## TASK DIRECTIONS
Copy the entire listing, down to the final line, exactly.

BEGIN DATA TO PROCESS

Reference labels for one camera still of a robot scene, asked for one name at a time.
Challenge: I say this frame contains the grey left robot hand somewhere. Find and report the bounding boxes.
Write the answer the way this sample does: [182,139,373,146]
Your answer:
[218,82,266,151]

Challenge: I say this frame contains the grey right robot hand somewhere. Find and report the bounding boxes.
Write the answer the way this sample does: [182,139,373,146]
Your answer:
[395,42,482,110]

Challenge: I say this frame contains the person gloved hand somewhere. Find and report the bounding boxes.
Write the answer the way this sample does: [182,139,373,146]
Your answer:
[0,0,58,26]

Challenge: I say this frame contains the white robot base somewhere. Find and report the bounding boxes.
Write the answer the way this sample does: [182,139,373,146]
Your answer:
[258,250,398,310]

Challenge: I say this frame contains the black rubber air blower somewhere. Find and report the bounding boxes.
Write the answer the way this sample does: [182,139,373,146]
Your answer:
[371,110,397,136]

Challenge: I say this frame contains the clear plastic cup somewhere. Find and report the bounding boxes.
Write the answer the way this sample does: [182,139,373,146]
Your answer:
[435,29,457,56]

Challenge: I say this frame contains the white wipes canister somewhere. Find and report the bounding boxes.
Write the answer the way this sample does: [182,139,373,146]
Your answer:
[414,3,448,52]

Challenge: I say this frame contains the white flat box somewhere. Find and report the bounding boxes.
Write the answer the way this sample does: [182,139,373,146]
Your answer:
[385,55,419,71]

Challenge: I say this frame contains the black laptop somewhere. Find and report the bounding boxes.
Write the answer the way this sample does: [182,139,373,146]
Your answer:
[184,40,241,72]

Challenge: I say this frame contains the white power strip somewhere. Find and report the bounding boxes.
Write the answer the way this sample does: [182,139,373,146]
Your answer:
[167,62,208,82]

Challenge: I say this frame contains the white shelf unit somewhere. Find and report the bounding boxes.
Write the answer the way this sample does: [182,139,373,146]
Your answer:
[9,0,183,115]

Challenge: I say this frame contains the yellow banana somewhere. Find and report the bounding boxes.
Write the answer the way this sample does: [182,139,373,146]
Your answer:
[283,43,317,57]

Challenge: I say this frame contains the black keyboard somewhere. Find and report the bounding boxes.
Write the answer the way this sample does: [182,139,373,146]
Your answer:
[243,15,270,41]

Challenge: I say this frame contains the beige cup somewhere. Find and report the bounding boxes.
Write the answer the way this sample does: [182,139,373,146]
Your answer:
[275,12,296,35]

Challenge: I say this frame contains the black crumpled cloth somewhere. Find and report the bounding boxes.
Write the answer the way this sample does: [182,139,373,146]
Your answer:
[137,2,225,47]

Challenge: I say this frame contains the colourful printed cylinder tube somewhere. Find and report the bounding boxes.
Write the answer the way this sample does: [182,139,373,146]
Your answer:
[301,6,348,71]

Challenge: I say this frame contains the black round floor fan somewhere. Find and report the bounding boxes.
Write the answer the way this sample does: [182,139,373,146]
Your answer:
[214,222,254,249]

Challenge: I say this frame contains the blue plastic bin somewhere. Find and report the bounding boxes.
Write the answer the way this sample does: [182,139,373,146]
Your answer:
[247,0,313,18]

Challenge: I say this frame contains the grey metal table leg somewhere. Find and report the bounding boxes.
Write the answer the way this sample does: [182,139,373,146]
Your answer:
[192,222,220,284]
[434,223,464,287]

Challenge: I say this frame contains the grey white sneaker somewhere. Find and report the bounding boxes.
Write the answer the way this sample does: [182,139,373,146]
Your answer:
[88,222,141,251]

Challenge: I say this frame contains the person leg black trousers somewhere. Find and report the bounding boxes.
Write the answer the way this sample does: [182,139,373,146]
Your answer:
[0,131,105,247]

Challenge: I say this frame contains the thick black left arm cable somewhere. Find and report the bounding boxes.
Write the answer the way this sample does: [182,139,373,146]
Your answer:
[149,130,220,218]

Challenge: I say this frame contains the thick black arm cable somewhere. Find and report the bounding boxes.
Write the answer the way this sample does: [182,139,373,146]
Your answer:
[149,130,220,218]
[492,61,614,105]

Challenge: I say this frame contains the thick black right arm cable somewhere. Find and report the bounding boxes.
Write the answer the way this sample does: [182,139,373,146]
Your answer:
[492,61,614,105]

END DATA TO PROCESS

## FINISHED TASK
Reference labels for one camera still of a robot scene, asked for one name at a time.
Challenge: I say this frame contains the grey left robot hand somewhere. Find and report the bounding boxes.
Write the answer the way this sample does: [182,139,373,146]
Your answer:
[218,82,266,151]

Challenge: I say this frame contains the grey right robot hand somewhere. Find and report the bounding boxes.
Write the answer the way this sample does: [182,139,373,146]
Your answer:
[395,42,482,110]

Challenge: I say this frame contains the person gloved hand somewhere. Find and report the bounding boxes.
Write the answer the way this sample does: [182,139,373,146]
Your answer:
[0,0,58,26]

Challenge: I say this frame contains the white robot base somewhere. Find and report the bounding boxes.
Write the answer the way this sample does: [182,139,373,146]
Your answer:
[258,250,398,310]

Challenge: I say this frame contains the black rubber air blower somewhere. Find and report the bounding boxes.
Write the answer the way this sample does: [182,139,373,146]
Your answer:
[371,110,397,136]

Challenge: I say this frame contains the clear plastic cup somewhere. Find and report the bounding boxes.
Write the answer the way this sample does: [182,139,373,146]
Your answer:
[435,29,457,56]

Challenge: I say this frame contains the white wipes canister somewhere. Find and report the bounding boxes.
Write the answer the way this sample does: [182,139,373,146]
Your answer:
[414,3,448,52]

Challenge: I say this frame contains the white flat box somewhere. Find and report the bounding boxes.
Write the answer the way this sample does: [182,139,373,146]
Your answer:
[385,55,419,71]

Challenge: I say this frame contains the black laptop somewhere. Find and report the bounding boxes.
Write the answer the way this sample does: [182,139,373,146]
Your answer:
[184,40,241,72]

Challenge: I say this frame contains the white power strip somewhere. Find and report the bounding boxes.
Write the answer the way this sample does: [182,139,373,146]
Your answer:
[167,62,208,82]

Challenge: I say this frame contains the white shelf unit somewhere. Find and report the bounding boxes.
Write the answer the way this sample does: [182,139,373,146]
Your answer:
[9,0,183,115]

Challenge: I say this frame contains the yellow banana somewhere. Find and report the bounding boxes.
Write the answer the way this sample does: [182,139,373,146]
Your answer:
[283,43,317,57]

Challenge: I say this frame contains the black keyboard somewhere. Find and report the bounding boxes.
Write the answer the way this sample does: [182,139,373,146]
Your answer:
[243,15,270,41]

Challenge: I say this frame contains the beige cup somewhere. Find and report the bounding boxes.
Write the answer the way this sample does: [182,139,373,146]
Your answer:
[275,12,296,35]

Challenge: I say this frame contains the black crumpled cloth somewhere. Find and report the bounding boxes.
Write the answer the way this sample does: [182,139,373,146]
Your answer:
[137,2,225,47]

Challenge: I say this frame contains the colourful printed cylinder tube somewhere. Find and report the bounding boxes.
Write the answer the way this sample does: [182,139,373,146]
Your answer:
[301,6,348,71]

Challenge: I say this frame contains the black round floor fan somewhere. Find and report the bounding boxes.
Write the answer the way this sample does: [182,139,373,146]
Your answer:
[214,222,254,249]

Challenge: I say this frame contains the blue plastic bin somewhere. Find and report the bounding boxes.
Write the answer the way this sample does: [182,139,373,146]
Your answer:
[247,0,313,18]

Challenge: I say this frame contains the grey metal table leg somewhere. Find and report the bounding boxes.
Write the answer the way this sample does: [182,139,373,146]
Your answer:
[192,222,220,284]
[434,223,464,287]

Challenge: I say this frame contains the grey white sneaker somewhere. Find and report the bounding boxes.
Write the answer the way this sample does: [182,139,373,146]
Your answer:
[88,222,141,251]

Challenge: I say this frame contains the person leg black trousers somewhere. Find and report the bounding boxes.
Write the answer the way this sample does: [182,139,373,146]
Your answer:
[0,131,105,247]

Challenge: I say this frame contains the thick black left arm cable somewhere. Find and report the bounding boxes.
Write the answer the way this sample does: [182,139,373,146]
Your answer:
[149,130,220,218]

Challenge: I say this frame contains the thick black arm cable somewhere. Find and report the bounding boxes.
Write the answer the way this sample does: [182,139,373,146]
Your answer:
[149,130,220,218]
[492,61,614,105]

Challenge: I say this frame contains the thick black right arm cable somewhere. Find and report the bounding boxes.
Write the answer the way this sample does: [182,139,373,146]
Your answer:
[492,61,614,105]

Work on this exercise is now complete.